Burma is a magical country thanks to its long suffering people and I hope you enjoy your trip.
#8 Posted: 19/7/2009 - 15:25
21st April, 2006
Total reviews: 15
At least 113
When you get to your guest house or hotel, ask some of the people who are already there where they are getting their money changed. You will get different answers, but not that much different. Ask the person getting the best rate where that person is getting money changed and, if he/she is good folk, you will be given directions to, and a description of the changer, or you will be taken to that person by your co-traveler. Usually it is someone nearby who is wearing pants and carrying a cel phone and sitting in a restaurant or bar. Sounds kind of seedy, but it's not. Be prepared to carry away large stacks of bills.
Taxi drivers will always be happy to help ... for a small fee. The guest house way will help you avoid the fee, and give you more options.

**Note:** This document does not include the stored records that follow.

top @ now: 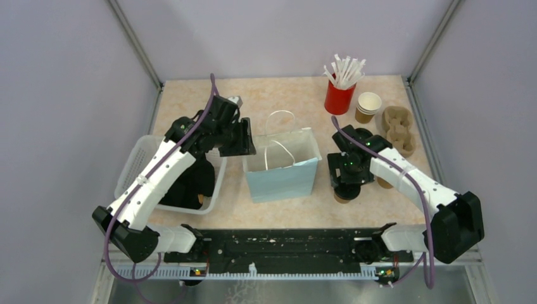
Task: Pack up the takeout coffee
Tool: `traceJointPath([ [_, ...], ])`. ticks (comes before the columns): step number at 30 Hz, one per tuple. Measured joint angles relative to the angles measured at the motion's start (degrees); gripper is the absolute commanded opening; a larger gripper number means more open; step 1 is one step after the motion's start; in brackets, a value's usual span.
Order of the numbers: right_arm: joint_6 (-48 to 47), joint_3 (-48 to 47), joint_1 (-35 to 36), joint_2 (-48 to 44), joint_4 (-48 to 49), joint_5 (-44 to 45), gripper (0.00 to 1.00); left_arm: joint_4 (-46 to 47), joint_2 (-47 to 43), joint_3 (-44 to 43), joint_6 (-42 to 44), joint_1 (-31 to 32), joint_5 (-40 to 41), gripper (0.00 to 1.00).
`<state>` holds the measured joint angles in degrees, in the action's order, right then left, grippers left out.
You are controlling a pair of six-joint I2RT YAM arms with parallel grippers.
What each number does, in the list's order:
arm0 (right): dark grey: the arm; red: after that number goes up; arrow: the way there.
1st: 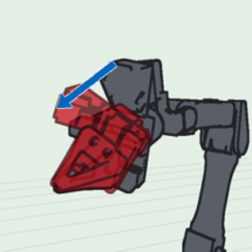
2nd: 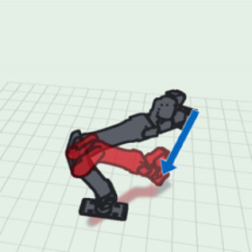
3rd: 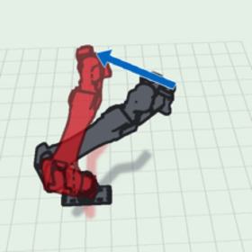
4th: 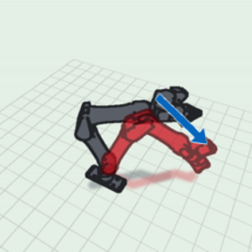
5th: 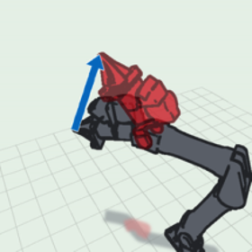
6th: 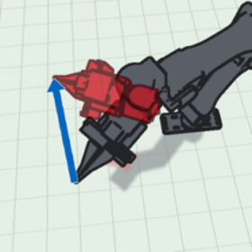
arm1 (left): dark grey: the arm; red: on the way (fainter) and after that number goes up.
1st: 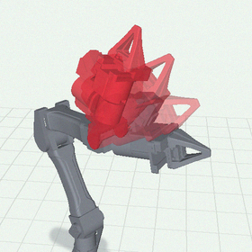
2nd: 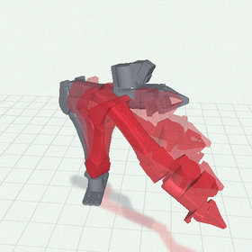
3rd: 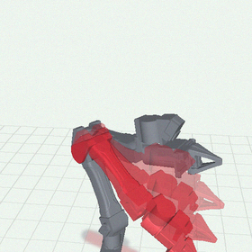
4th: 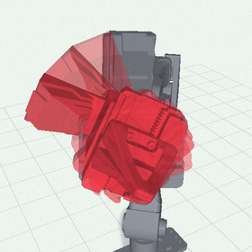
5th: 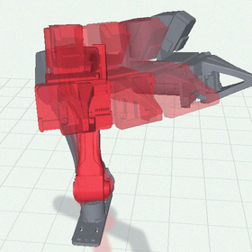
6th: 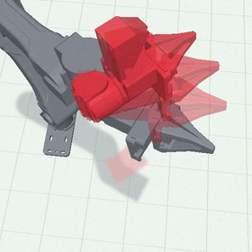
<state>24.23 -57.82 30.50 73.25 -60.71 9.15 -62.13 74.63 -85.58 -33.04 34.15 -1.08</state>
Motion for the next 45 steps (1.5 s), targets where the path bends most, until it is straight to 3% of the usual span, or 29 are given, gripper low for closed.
traceJointPath([
  [7, 0.44, -0.35, 0.13, -0.17, -0.17, 0.57, 0.72, 0.02, 0.00, 1.16, -0.02, 0.00, 0.02, 0.58],
  [13, 0.90, -4.00, 0.15, -1.49, -4.15, 2.58, 0.70, 0.02, 0.00, 1.75, -0.04, 0.00, 0.00, 0.50],
  [22, -3.67, -27.67, 0.13, -7.15, -7.04, 2.67, 0.67, 0.04, 0.00, 1.75, 0.59, 0.00, 0.09, 0.28],
  [26, -7.37, -37.94, 0.15, -7.67, -7.02, -2.36, 0.66, 0.63, 0.00, 1.75, 1.88, 0.00, 0.96, 0.17],
  [32, -10.71, -45.13, 0.55, -7.41, -7.17, -12.13, 0.64, 2.47, 0.83, 0.74, 4.94, 0.00, 2.93, 0.06],
  [39, -11.89, -46.53, 5.27, -5.84, -8.02, -18.95, 0.63, 5.92, 3.39, -2.03, 9.07, 0.00, 5.05, 0.00],
  [45, -12.26, -47.04, 14.03, -2.43, -8.33, -17.81, 0.63, 9.51, 5.05, -3.58, 11.61, 0.00, 5.53, 0.00],
])
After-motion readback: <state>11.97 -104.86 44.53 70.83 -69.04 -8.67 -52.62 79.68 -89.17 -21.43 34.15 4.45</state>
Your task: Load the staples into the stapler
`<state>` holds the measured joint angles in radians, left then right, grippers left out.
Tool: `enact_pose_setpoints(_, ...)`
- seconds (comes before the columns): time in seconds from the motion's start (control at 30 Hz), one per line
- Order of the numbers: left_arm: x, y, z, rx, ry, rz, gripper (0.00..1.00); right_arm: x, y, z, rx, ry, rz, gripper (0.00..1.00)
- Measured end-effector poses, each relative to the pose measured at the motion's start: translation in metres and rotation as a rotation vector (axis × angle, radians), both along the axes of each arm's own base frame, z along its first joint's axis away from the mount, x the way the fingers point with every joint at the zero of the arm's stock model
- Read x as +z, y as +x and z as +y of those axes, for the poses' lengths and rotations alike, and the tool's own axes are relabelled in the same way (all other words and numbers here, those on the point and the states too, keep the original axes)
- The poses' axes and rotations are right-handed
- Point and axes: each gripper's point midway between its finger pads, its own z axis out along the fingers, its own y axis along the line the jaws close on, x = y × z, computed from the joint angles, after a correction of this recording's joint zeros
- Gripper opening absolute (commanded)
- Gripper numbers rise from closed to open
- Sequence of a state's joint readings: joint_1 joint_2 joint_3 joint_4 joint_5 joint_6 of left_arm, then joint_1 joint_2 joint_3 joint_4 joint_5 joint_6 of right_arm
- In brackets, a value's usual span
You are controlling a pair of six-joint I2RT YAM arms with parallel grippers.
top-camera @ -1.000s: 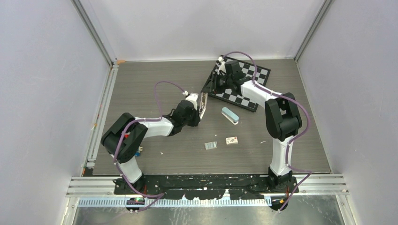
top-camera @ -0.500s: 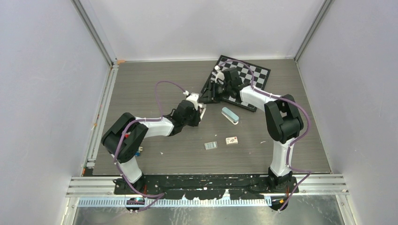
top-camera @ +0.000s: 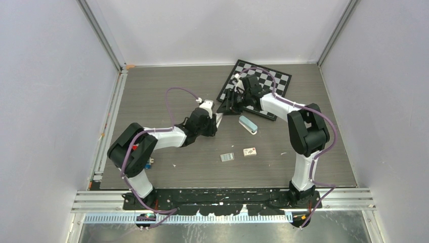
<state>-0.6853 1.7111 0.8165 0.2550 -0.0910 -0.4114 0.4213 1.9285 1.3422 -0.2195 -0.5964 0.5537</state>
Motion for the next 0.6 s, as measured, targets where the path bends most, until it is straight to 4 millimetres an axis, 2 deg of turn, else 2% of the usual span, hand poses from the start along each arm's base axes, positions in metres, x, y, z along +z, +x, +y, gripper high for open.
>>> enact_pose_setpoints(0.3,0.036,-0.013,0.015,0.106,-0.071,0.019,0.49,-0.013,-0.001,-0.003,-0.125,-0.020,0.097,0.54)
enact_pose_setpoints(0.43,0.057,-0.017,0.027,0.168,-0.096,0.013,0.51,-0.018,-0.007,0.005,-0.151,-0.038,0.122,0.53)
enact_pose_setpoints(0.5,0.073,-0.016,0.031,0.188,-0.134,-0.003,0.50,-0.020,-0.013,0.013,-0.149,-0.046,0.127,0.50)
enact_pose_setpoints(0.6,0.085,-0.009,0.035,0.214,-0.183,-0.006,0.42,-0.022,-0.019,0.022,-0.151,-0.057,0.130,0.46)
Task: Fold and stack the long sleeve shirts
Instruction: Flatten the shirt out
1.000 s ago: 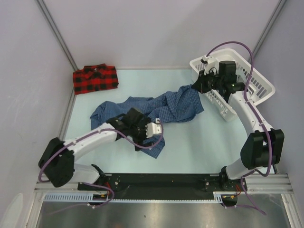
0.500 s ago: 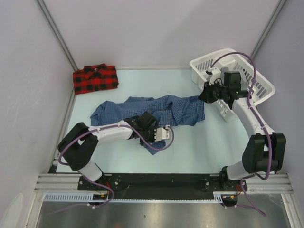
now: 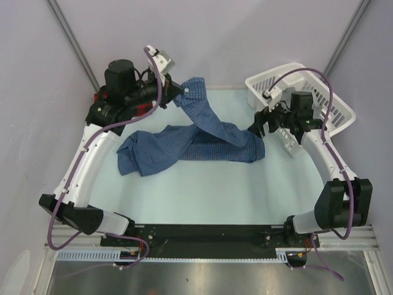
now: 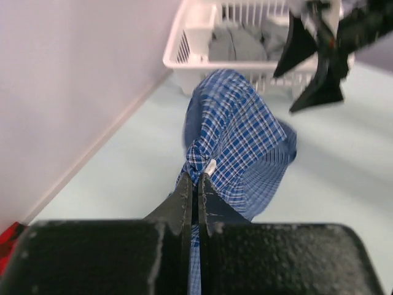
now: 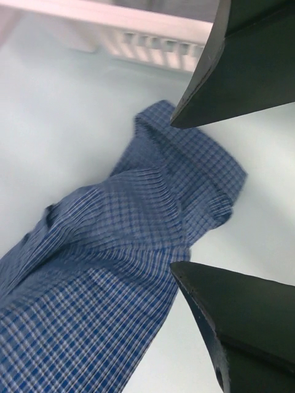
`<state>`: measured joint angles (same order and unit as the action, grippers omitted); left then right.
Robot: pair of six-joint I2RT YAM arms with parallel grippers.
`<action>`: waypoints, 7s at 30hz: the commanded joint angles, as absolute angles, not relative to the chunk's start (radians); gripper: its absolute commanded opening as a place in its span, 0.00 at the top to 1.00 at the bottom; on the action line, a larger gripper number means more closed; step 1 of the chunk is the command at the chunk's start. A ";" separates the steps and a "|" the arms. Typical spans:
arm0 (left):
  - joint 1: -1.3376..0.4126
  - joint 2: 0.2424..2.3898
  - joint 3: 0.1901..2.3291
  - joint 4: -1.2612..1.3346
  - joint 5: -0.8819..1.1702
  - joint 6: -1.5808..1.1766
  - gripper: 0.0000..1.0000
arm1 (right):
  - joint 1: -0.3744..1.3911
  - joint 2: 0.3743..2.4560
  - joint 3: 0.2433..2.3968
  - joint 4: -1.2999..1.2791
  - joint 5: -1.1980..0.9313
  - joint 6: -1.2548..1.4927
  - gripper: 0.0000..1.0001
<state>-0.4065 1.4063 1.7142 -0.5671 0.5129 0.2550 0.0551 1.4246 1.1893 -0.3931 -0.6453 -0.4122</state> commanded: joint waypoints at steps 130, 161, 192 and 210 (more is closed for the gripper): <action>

As mentioned, don't get money changed anywhere "official" except for on the "official black market."
Guest house and hotel owners will also change money for you, but always at a lower rate than the "official black market." This is because they are taxed by the military for their business. Even at the small, privately run places, you will still end up putting money into the military's coffers. Nobody does business over there without the official nod, regardless of what anyone says. Your guest house or hotel owner will probably tell you this and recommend that you change your money somewhere else. This will give you a better rate, and prevent a few bucks from going to the military for bullets.
As SBE says, take lots of small bills. They come in handy, as mentioned, for entrance fees, ferries, and such.
If you're going to be there during the rainy season, travel by boat as much as possible. There are many, many options for boat transport.